### WHAT THE EXERCISE ASKS
A single number is wanted: how many lines of the data below include the string "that"?

Start of SUPPLIED DATA

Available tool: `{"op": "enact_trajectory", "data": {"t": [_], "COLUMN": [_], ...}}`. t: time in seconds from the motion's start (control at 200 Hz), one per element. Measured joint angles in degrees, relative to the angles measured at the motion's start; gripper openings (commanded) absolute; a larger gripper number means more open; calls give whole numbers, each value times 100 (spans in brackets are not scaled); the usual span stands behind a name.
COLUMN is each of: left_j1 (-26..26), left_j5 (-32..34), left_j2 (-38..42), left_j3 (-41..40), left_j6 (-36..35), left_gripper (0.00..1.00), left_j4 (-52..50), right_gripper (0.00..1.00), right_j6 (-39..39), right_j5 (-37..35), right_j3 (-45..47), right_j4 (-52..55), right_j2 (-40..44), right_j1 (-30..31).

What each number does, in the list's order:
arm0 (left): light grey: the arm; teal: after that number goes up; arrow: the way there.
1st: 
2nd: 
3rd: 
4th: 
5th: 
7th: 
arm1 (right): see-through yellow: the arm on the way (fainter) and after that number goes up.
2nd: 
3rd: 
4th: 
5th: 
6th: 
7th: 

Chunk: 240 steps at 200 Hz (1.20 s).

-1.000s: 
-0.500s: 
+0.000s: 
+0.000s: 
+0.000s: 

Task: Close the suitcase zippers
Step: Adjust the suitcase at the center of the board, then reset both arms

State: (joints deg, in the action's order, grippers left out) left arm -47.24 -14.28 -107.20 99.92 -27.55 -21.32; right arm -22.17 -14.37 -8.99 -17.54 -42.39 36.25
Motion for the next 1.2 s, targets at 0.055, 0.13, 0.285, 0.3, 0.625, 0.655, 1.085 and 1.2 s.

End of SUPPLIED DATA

### ANSWER FOR THE TASK
2